§ **Data excerpts**
====

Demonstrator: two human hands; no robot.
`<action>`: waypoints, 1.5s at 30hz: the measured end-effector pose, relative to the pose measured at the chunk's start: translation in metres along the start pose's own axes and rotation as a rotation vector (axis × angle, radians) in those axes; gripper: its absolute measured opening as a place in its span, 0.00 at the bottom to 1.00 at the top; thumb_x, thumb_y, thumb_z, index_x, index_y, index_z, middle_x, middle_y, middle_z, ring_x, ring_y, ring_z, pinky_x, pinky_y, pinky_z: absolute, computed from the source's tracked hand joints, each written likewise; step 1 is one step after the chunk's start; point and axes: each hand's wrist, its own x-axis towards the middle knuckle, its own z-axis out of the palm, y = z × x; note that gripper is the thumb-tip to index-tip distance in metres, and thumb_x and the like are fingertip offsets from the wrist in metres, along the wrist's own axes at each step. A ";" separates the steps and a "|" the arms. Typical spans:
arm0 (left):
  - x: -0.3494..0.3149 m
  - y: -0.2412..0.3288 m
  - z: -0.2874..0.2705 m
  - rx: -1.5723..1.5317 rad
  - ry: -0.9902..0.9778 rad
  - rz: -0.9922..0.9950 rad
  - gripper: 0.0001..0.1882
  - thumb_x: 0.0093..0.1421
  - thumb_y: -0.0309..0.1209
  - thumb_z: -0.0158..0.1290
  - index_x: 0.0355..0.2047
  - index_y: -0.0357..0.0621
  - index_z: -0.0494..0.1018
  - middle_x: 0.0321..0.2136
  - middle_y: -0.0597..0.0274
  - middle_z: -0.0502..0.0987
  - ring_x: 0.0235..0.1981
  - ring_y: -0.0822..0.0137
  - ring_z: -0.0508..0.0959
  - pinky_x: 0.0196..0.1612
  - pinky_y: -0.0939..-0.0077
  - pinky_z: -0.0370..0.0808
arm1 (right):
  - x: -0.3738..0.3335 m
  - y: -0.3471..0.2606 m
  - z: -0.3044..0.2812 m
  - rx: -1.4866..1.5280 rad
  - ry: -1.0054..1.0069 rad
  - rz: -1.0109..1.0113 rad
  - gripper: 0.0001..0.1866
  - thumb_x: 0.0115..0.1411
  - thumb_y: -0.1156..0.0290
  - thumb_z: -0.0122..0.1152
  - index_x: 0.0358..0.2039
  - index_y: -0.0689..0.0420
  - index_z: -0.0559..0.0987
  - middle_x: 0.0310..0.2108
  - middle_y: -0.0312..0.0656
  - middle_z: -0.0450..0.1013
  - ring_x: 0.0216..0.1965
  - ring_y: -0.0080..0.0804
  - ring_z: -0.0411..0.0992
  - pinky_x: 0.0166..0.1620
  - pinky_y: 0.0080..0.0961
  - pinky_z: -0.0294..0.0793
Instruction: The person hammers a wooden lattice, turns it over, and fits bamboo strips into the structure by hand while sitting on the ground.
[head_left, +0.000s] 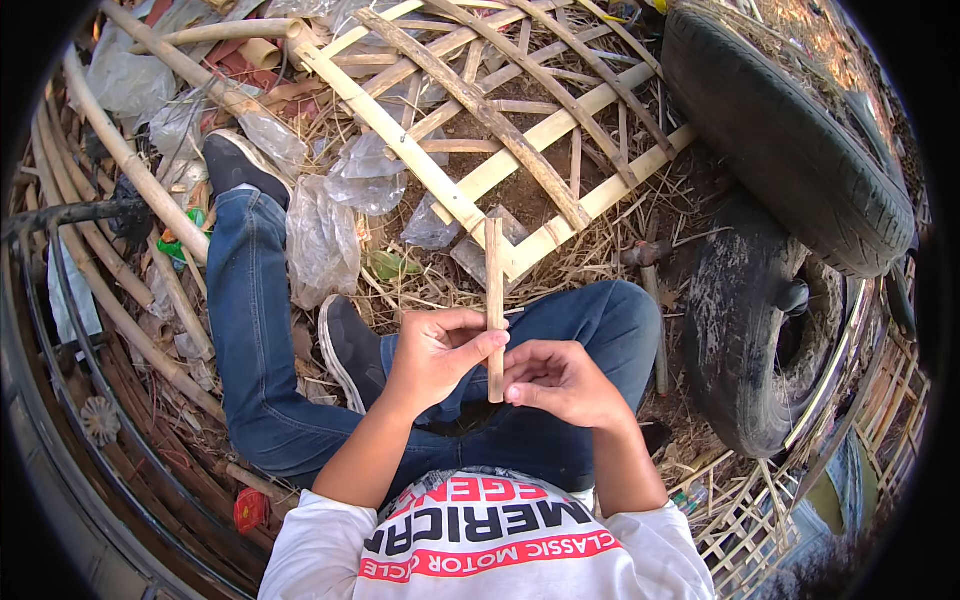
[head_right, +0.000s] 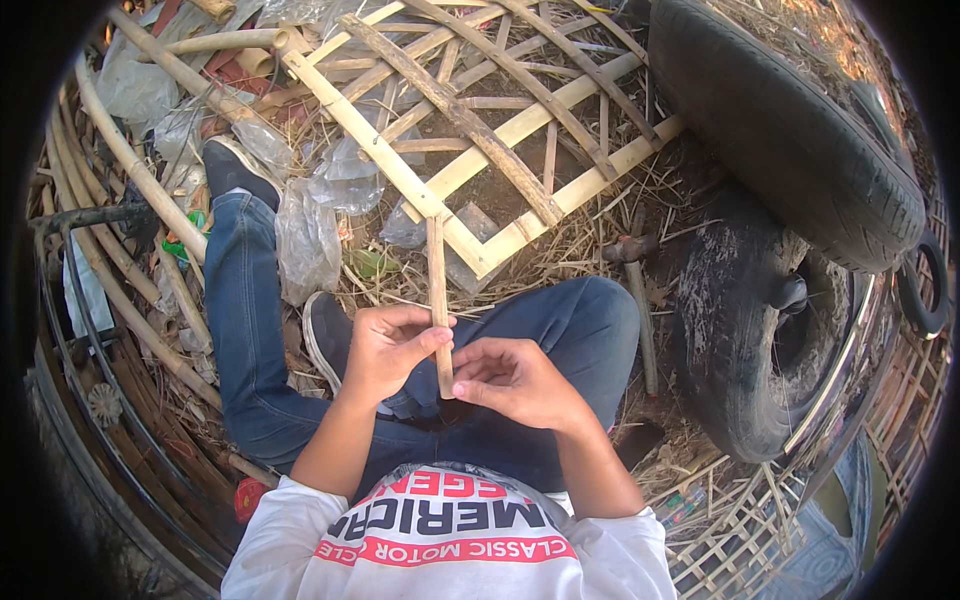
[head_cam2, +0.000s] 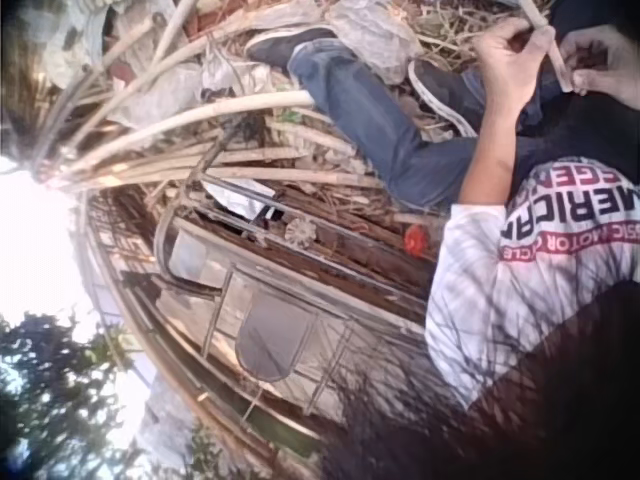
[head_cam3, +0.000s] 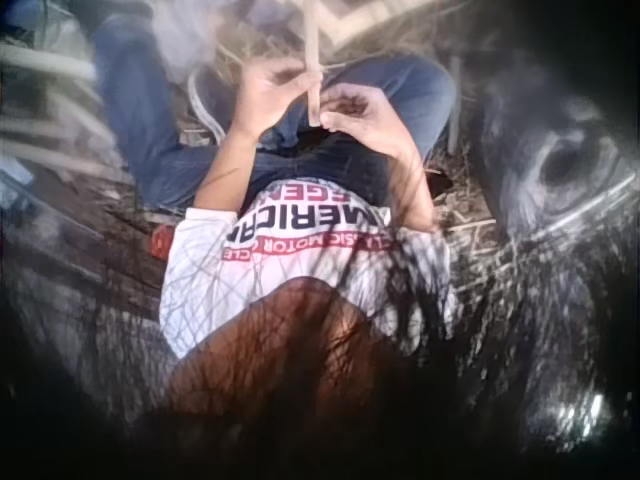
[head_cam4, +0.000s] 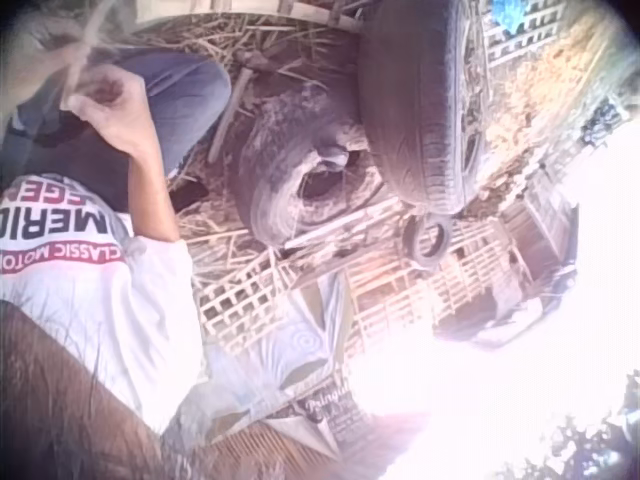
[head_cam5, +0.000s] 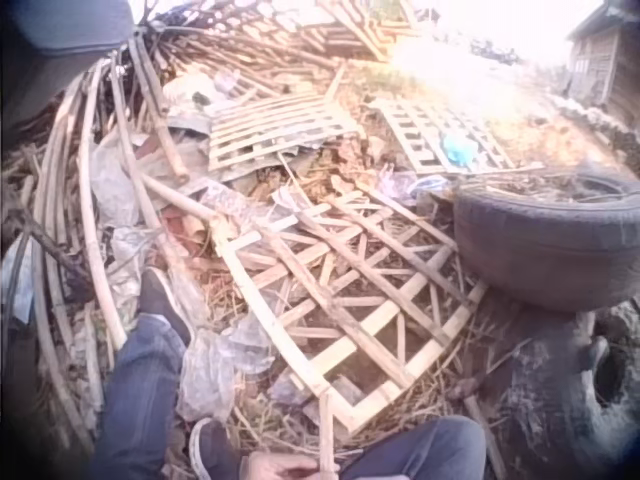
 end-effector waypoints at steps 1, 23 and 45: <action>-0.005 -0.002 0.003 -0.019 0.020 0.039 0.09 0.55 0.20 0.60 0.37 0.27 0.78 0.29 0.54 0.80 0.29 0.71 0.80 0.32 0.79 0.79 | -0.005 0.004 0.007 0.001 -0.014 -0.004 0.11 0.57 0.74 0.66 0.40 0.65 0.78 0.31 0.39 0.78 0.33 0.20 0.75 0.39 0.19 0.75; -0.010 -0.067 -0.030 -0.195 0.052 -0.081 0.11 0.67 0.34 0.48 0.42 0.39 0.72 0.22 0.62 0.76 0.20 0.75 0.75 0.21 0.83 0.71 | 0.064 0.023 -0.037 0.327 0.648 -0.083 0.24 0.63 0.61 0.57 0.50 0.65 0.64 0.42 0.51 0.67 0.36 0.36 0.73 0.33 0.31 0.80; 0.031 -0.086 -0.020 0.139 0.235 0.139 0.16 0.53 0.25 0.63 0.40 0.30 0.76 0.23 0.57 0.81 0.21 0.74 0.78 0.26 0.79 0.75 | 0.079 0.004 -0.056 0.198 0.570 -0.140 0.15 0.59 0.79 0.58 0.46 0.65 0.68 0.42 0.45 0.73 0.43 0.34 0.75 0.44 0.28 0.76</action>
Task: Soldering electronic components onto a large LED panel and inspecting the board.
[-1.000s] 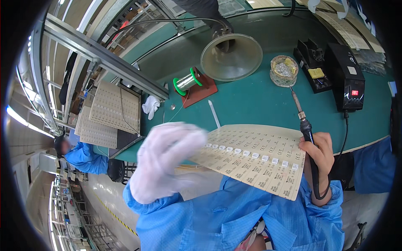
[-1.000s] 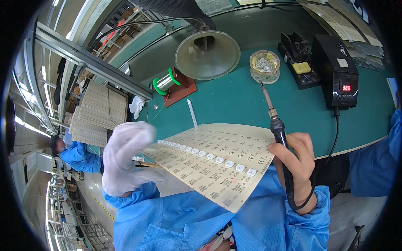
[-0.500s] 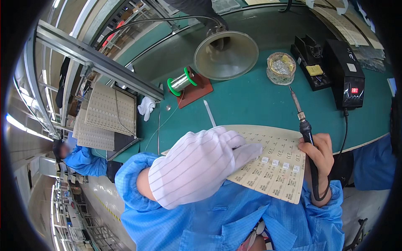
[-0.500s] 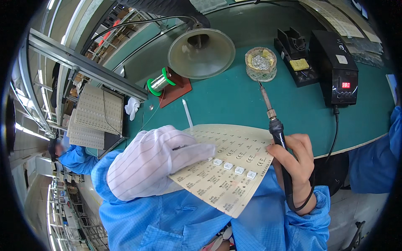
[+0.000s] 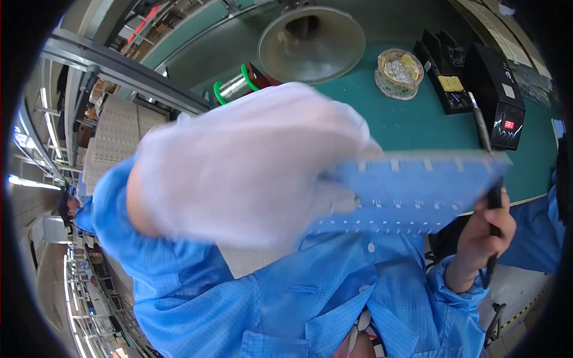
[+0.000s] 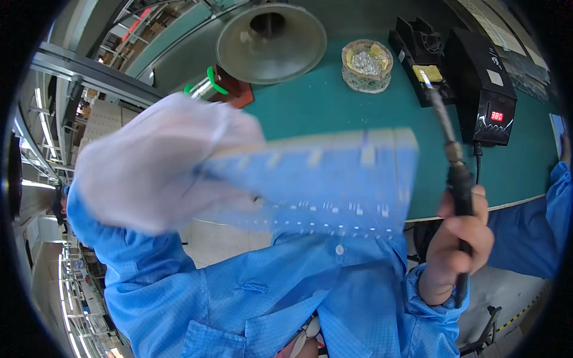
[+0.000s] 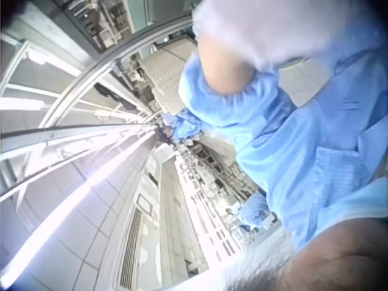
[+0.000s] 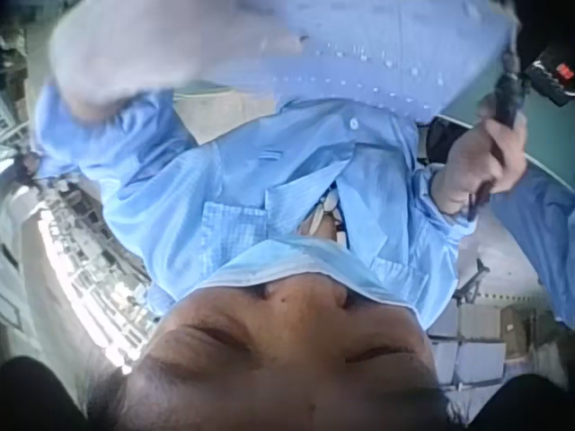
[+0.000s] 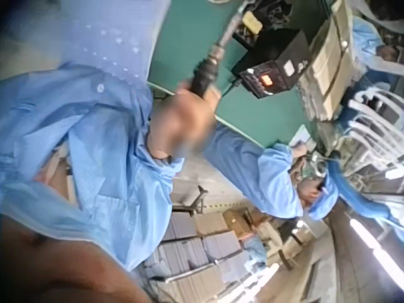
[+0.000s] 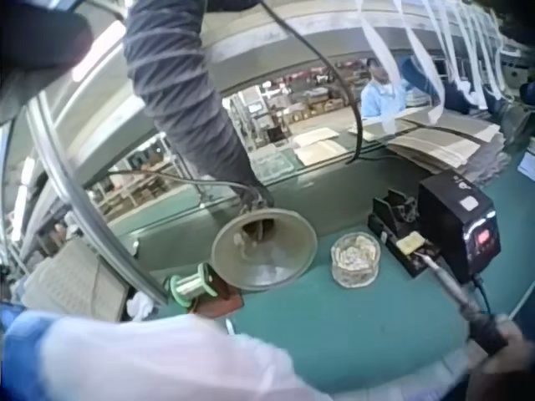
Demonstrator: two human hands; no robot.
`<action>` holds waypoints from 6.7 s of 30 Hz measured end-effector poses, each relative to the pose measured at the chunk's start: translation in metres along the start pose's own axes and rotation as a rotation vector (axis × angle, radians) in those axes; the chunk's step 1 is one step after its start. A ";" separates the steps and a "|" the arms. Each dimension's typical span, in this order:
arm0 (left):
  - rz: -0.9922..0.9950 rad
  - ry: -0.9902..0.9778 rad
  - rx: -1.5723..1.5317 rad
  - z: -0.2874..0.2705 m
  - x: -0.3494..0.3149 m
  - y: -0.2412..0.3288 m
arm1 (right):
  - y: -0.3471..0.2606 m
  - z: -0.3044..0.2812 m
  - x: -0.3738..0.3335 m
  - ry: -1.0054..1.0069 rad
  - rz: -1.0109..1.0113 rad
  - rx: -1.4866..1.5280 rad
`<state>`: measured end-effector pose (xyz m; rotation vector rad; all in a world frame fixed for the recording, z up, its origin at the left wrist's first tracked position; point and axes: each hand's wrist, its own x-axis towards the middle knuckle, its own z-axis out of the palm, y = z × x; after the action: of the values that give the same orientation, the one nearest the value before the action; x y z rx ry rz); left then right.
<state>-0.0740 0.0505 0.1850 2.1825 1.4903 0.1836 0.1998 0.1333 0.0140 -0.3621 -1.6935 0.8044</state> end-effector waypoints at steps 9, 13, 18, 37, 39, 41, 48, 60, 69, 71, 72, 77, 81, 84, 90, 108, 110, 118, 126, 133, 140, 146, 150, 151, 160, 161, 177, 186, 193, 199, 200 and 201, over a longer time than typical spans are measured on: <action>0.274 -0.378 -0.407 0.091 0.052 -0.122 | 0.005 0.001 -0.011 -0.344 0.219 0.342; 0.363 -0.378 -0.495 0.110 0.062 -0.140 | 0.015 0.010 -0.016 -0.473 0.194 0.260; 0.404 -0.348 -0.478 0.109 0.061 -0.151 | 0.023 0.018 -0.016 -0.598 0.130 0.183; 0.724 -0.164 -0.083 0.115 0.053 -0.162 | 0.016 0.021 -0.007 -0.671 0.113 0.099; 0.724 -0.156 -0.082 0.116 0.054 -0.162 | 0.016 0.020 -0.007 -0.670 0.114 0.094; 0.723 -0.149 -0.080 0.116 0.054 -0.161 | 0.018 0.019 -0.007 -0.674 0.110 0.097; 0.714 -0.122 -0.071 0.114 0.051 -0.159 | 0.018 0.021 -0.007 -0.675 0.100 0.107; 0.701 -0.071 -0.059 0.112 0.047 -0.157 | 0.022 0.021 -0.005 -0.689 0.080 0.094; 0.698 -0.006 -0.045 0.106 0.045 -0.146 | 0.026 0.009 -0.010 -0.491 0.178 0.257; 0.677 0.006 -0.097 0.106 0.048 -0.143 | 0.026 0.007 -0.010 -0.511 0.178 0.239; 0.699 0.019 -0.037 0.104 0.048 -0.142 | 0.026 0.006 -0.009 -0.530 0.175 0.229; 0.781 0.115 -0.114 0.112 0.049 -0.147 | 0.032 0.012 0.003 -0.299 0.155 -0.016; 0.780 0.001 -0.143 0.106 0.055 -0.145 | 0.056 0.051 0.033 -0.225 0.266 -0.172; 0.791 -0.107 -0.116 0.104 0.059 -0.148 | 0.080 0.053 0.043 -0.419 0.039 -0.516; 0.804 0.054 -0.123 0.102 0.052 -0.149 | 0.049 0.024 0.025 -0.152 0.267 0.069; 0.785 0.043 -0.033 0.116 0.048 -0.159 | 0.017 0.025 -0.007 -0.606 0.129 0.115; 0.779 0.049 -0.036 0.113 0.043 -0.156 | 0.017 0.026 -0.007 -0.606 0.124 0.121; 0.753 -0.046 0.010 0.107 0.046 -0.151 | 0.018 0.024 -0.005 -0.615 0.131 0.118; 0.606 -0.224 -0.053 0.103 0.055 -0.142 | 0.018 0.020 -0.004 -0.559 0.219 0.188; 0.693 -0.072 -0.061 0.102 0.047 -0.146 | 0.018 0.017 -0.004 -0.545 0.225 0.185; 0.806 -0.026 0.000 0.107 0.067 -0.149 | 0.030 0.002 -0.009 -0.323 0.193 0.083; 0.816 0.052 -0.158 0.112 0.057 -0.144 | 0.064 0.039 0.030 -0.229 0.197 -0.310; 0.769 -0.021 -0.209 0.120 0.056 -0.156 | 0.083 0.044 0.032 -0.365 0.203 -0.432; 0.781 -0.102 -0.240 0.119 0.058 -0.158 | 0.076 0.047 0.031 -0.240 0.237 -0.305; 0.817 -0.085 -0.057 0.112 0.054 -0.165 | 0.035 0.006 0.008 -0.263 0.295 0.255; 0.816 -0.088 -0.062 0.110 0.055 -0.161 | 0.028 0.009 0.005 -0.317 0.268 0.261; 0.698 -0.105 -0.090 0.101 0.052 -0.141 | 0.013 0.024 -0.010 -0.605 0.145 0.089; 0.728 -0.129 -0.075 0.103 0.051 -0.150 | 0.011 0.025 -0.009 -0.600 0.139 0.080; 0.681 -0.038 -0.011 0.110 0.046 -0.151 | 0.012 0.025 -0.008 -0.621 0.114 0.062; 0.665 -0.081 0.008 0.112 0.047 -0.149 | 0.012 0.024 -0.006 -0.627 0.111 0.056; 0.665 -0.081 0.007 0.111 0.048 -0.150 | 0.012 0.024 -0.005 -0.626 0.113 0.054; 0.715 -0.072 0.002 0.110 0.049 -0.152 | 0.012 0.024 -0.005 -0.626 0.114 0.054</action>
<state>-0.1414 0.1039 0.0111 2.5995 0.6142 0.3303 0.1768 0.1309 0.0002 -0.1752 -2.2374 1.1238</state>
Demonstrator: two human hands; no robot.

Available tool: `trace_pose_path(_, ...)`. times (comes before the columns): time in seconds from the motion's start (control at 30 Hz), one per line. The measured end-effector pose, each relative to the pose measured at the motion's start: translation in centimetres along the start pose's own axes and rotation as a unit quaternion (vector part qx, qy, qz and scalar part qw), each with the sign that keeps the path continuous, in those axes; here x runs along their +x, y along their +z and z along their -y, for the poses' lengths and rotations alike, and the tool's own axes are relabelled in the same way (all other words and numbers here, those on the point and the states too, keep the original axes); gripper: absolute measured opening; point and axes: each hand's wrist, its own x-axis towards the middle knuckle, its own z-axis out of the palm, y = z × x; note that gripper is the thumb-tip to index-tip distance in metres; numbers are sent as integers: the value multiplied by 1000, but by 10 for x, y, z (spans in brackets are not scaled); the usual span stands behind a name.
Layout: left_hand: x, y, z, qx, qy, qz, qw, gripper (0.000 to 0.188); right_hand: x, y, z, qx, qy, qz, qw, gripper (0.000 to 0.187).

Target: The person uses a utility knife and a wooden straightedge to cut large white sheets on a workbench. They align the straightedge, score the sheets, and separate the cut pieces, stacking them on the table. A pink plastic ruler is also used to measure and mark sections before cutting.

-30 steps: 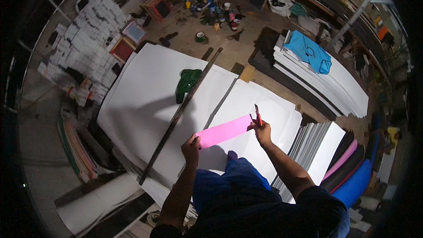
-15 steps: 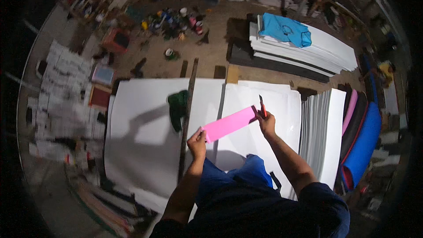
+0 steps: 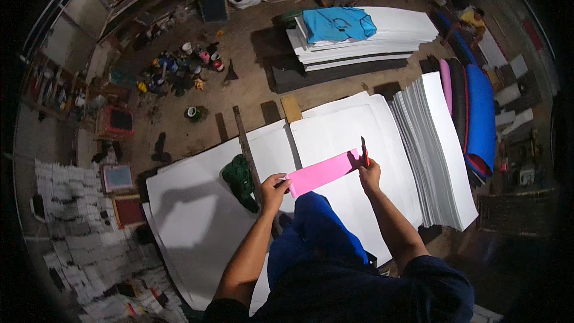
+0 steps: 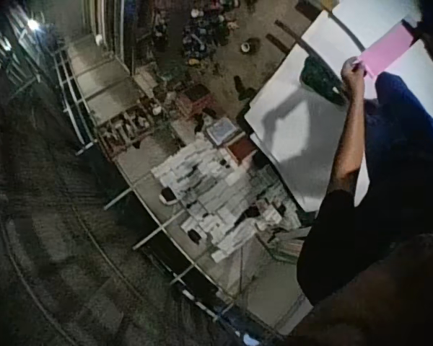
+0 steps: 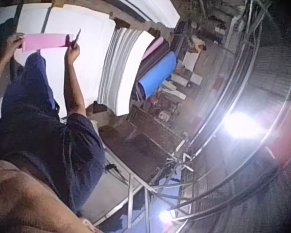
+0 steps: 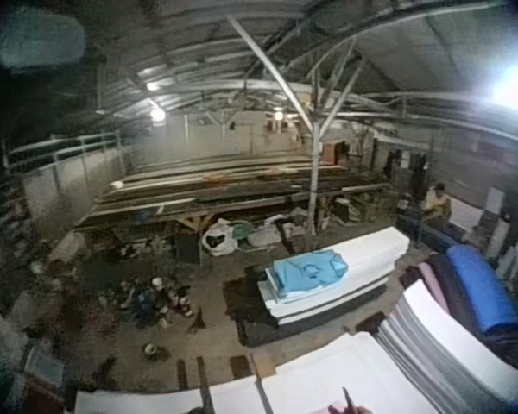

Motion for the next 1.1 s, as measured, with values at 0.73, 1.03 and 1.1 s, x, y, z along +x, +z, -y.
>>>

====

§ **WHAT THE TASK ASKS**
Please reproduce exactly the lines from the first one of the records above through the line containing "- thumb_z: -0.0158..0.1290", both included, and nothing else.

§ **TASK SOLUTION**
Demonstrator: two human hands; no robot.
`<action>`: waypoints, 1.5s at 30hz: the measured end-effector pose, relative to the pose measured at the chunk's start: translation in metres along the start pose's own axes and rotation as a rotation vector (axis × angle, radians) in those axes; gripper: its absolute measured opening as a place in its span, 0.00 at the bottom to 1.00 at the top; thumb_x, thumb_y, thumb_z, index_x, index_y, index_z, middle_x, middle_y, middle_z, ring_x, ring_y, ring_z, pinky_x, pinky_y, pinky_z: absolute, computed from the source's tracked hand joints, each written likewise; step 1 is one step after the chunk's start; point and axes: each hand's wrist, its own x-axis towards the middle knuckle, its own z-axis out of the palm, y = z × x; note that gripper is the thumb-tip to index-tip distance in metres, and thumb_x and the like are fingertip offsets from the wrist in metres, along the wrist's own axes at each step. A ";" separates the steps and a "|" the arms. Typical spans:
arm0 (left):
  - x: -0.3494..0.3149 m
  - y: -0.2412..0.3288 m
  - z: -0.2874..0.2705 m
  - rx: -1.5723..1.5317 rad
  - ry: -0.9902..0.9778 rad
  - rz: -0.9922..0.9950 rad
  - gripper: 0.0001..0.1882
  - thumb_x: 0.0093..0.1421
  - thumb_y: -0.0309..0.1209
  - thumb_z: -0.0158..0.1290

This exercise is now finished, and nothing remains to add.